My cousin Liz called me tonight because her computer refuses to boot into WinXP(not even safe mode), saying that some system file is missing or corrupted, then it gives a location that looks more like a registry key than a file location. She finally found a WinXP cd somewhere, but her only option short of re-installing the whole thing is to manually replace the file with the recovery console which she is not currently capable of doing by herself. BestBuy will reinstall it for her for $65, but that doesn't include backing up her data (which will undoubtedly be erased by their recovery process). They want another $80 some to do the backup and that only covers up to 7 Gb - Any more than that and she'll have to pay even more.

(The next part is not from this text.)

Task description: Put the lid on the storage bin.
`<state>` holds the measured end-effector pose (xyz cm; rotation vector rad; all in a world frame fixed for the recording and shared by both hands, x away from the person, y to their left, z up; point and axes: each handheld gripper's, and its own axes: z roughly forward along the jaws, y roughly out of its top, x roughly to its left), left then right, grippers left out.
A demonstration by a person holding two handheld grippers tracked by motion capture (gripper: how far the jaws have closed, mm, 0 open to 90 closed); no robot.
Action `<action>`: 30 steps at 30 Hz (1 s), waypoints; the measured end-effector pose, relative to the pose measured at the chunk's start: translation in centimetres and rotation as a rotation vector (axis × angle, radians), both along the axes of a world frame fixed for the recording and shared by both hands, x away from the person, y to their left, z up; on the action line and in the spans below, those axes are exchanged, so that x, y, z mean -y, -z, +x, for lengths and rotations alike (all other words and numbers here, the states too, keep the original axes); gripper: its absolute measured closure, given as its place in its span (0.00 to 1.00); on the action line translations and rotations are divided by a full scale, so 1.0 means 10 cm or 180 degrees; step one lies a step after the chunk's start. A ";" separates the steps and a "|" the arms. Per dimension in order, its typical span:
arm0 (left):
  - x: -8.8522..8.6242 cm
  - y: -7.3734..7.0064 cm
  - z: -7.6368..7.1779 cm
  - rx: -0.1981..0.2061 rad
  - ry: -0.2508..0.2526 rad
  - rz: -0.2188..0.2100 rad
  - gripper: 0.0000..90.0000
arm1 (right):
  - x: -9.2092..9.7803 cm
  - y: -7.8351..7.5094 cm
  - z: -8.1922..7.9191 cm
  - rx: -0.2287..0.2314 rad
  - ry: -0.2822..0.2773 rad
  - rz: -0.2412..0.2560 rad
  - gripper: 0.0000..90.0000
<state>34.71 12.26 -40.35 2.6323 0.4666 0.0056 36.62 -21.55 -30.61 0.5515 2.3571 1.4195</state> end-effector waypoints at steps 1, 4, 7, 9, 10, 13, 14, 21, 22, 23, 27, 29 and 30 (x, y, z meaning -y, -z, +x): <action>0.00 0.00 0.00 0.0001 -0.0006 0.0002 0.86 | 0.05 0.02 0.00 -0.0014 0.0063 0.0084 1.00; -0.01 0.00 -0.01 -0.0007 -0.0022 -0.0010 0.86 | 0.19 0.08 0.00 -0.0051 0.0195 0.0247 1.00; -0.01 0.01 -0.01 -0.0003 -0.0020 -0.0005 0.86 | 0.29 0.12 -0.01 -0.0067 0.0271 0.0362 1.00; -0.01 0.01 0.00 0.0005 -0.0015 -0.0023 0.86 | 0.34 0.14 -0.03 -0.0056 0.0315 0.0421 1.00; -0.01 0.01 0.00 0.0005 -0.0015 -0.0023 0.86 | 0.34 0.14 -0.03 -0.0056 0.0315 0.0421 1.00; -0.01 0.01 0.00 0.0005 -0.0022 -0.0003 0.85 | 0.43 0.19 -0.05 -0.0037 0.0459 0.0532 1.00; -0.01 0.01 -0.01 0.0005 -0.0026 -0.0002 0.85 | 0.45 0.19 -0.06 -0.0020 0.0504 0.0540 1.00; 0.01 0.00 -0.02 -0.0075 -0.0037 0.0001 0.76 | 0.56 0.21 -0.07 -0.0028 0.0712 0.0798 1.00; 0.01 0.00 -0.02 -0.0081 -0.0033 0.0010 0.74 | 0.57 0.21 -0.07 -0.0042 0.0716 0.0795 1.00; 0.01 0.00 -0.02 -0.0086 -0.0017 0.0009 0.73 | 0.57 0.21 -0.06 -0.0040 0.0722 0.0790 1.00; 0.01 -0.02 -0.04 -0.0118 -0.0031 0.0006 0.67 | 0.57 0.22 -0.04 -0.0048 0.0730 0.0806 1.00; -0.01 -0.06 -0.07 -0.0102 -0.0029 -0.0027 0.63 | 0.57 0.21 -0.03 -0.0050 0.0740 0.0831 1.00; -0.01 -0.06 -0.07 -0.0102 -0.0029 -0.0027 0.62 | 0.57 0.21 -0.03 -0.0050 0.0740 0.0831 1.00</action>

Windows XP may crash less than older versions (I doubt that), but it's much more of a headache when it does. And I think that it all has to do with Microsoft's paranoia about people pirating it. Of course people are going to pirate it... people will pirate it no matter what steps they take to prevent it... so why make it more of a pain for the rest of us (and legitimate users too).

Of course I don't use any MS products anymore myself, but I still hear plety of cries for help from people who do.

My advice is to learn to use any unix variant (linux, freeBSD, openBSD, netBSD, Mac OS X, etc) and avoid MS at any cost. I think that it would be possible to get linux setup (by a service tech) so that the home user doesn't ever have to worry about configuration, recovery, drivers or software installation.